A data pipeline for point cloud data
Data engineering consists in managing various data items during their entire processing, and sometimes lifetime, in what is referred to as a pipeline. In each step of a pipeline, the data might need to be validated and cleaned, then being processed or analyzed before potentially being transformed into another format and passed to subsequent steps. The goal of a pipeline is thus to automate a sequence of operations on some data, while being able to follow exactly what happens to that data at each step.
In many companies, data engineering has become an important tool to simplify the management of complex data infrastructures where many data sources have to be used to produce reports and metrics about what happens in the organization. But it also applies to the data accessed by clients of such companies if they provide digital services. In that case, data engineering reduces the efforts needed to maintain coherent data across the organization, and more importantly it facilitates the use and access of such data.
The internship - Mission
This internship will allow the intern to work on a data pipeline implemented by Kapernikov for a famous Belgian public transport company. Context: Originally, multiple c++ AI tools were developed by Kapernikov machine vision members to detect features based on a given point cloud input file, then generating different metrics, alerts and data files for the company. These binaries were then executed with a shell script, which was later on transformed into a Dockerfile allowing better portability through containerization. However, even with docker it remains hard to track and manipulate data between the different c++ processes (steps), and allow for a flexible yet scalable configuration of these different steps. For this reason it was decided to create a pipeline that would automate all the processing done on a point cloud file, and allow easy configuration and error reporting. After experimenting with different solutions (python), we chose to rely on Dagster to achieve this and facilitate the use and extensibility of the pipeline. Additionally, the project had to consider the use of the company’s private cloud to leverage the power of computing clusters like increased fault tolerance (executing multiple instances of an app) and more parallelism for intensive workloads. Consequently, we also use kubernetes extensively as it is the predominant tool for deploying and managing containerized applications on clusters.
Computer Science Engineering
We offer you an interesting experience in a modern company
A pleasant working environment where all of your talents are appreciated. We have a coworking place close to Brussels Midi station which is a wonderful, informal place to collaborate. However, we often work at the customer's site, which could be anywhere in Belgium (albeit most often around Brussels). You might get the chance to visit.

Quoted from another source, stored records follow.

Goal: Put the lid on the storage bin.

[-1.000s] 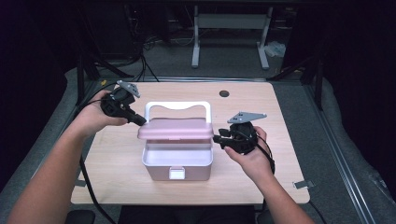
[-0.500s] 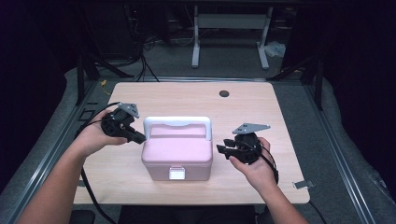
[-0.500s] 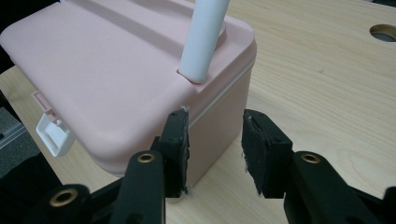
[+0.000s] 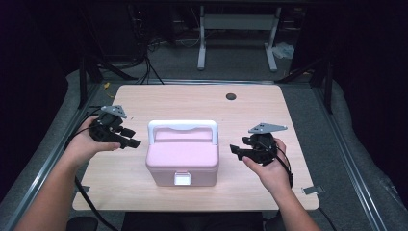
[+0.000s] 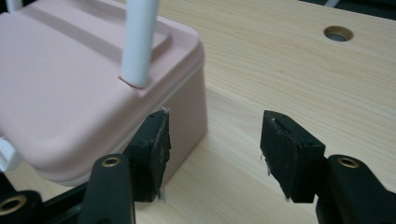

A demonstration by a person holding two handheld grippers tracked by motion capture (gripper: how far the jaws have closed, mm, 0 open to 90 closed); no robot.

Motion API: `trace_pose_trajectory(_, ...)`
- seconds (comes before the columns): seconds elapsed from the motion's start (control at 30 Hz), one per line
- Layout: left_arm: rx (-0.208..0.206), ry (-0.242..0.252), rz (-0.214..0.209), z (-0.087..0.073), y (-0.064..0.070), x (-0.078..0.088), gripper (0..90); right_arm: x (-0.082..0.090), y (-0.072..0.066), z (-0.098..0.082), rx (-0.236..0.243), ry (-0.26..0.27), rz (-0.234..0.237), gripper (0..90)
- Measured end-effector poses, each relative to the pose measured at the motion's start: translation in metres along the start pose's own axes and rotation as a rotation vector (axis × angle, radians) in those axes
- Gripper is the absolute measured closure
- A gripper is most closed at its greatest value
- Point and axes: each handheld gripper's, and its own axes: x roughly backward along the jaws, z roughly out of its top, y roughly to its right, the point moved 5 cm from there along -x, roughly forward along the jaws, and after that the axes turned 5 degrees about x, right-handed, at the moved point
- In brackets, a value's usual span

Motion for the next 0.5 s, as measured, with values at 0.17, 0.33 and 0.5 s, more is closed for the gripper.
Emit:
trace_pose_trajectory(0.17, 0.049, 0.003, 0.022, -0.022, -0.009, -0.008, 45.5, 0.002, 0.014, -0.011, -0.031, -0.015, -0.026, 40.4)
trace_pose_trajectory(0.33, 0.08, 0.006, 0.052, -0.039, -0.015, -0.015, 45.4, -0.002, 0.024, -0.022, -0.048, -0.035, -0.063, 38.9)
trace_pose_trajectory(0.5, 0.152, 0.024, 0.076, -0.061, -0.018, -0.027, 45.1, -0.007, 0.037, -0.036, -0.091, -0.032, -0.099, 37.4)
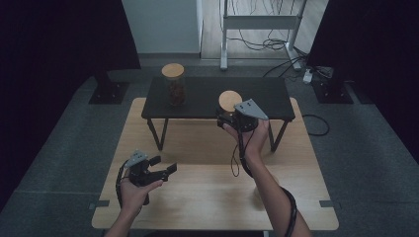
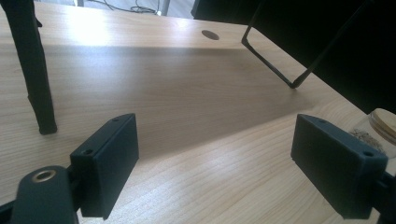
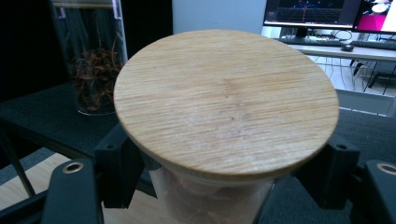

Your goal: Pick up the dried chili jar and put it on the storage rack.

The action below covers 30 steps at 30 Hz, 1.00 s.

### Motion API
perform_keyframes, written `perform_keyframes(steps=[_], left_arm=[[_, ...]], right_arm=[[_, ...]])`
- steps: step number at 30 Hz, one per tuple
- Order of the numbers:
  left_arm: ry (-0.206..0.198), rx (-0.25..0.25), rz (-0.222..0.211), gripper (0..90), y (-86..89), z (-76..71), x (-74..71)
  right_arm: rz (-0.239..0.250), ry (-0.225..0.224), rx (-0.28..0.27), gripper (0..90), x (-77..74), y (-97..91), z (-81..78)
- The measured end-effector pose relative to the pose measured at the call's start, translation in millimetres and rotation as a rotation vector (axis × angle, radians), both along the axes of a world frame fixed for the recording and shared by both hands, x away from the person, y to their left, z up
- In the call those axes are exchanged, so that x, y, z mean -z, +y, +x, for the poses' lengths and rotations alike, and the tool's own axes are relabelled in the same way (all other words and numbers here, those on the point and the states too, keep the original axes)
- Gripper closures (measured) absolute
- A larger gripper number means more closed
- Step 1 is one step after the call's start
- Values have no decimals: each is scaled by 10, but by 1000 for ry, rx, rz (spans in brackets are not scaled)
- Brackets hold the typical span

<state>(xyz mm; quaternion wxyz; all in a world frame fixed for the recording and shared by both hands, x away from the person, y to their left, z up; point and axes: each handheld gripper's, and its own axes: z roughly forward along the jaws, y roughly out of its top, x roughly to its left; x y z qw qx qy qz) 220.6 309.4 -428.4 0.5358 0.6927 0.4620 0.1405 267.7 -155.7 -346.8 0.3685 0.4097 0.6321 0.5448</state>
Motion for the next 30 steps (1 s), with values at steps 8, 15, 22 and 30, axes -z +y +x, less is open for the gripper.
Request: perform_keyframes(steps=[8,15,22,30], left_arm=[[0,-4,-3,149,16,4,-1],[4,-4,-3,149,21,12,5],[5,-4,-5,149,21,17,8],[8,-5,-3,149,27,21,12]], right_arm=[[-5,0,6,254,-35,25,95],[-14,4,13,254,-75,58,174],[-24,7,21,254,-97,94,253],[-25,7,30,254,-105,131,340]])
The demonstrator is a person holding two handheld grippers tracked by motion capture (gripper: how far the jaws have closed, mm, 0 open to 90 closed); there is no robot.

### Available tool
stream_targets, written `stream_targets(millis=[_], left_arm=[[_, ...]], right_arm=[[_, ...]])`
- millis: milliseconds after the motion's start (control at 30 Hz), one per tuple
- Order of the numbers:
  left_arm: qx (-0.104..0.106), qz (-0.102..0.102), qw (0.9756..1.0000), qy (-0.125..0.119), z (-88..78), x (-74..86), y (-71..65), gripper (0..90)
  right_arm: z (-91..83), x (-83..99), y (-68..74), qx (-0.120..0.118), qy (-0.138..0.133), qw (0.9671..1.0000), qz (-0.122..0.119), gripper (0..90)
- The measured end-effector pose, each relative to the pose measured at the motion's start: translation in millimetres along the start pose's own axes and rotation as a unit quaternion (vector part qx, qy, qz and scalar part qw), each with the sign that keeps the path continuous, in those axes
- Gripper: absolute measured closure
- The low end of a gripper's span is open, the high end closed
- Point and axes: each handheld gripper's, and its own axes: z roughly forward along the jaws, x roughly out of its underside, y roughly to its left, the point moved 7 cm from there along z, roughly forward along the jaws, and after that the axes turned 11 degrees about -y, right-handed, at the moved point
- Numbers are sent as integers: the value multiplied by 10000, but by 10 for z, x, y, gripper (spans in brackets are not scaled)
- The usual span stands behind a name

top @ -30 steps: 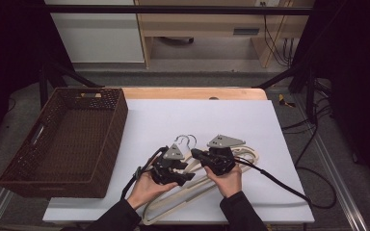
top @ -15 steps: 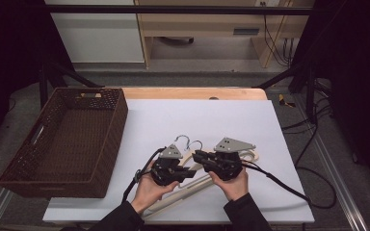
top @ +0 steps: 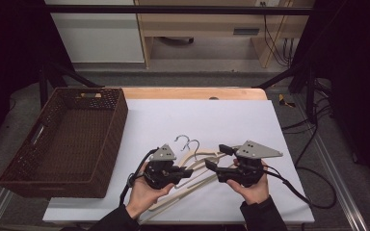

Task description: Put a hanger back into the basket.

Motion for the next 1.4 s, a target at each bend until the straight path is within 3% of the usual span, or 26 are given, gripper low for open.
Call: stream_targets(millis=[167, 367, 533, 900, 1200, 1400], left_arm=[[-62, 162, 9997, -147, -136, -78, 12, 856], [-175, 349, 9990, -211, -322, -176, 74, 857], [-320, 333, 9984, -315, -445, -237, 168, 857], [-436, 352, 9960, -690, -781, -454, 315, 857], [-561, 562, 9932, -855, -1057, -653, 413, 857], [-740, 782, 9910, -798, -1227, -763, 519, 858]], right_arm=[[-138, -43, -178, 310, -198, 9993, -93, 147], [-254, 0, -387, 669, -232, 9974, 125, 95], [-317, 35, -495, 863, -242, 9960, 59, 64], [-329, 172, -665, 1000, -97, 9947, 208, 48], [-328, 192, -699, 1093, -45, 9940, 83, 44], [-323, 207, -718, 1122, -32, 9937, 76, 41]])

Challenging problems that require your innovative thinking. Cool projects where the software you write actually controls part of the world. The chance to get a first experience in doing what you love out there in the real world. Internships are unpaid, but we do offer full reimbursement of expenses and a generous general cost allowance.
A lot of freedom to organize your work the way that suits you best.
A vibrant atmosphere with room for new ideas, experimentation and cross-fertilization with other Kapernikov consultants. We are a friendly team to spar with and learn from.
Kapernikov is a self-organized company with sociocracy as toolbox, meaning decisions are taken and implemented by everyone as equals. We are not the classic organization with a strict hierarchy. Our employees come first.
The intern should be a master student motivated to work in the data engineering world. He or she will have to understand the current pipeline architecture and develop a new functionality on top of it. We expect a good understanding of computer science as a whole, but some competences are required for the task we propose:
good experience with python
good experience with shell scripting
good experience with relational databases
knowledge about networking
can work on linux
willing to learn kubernetes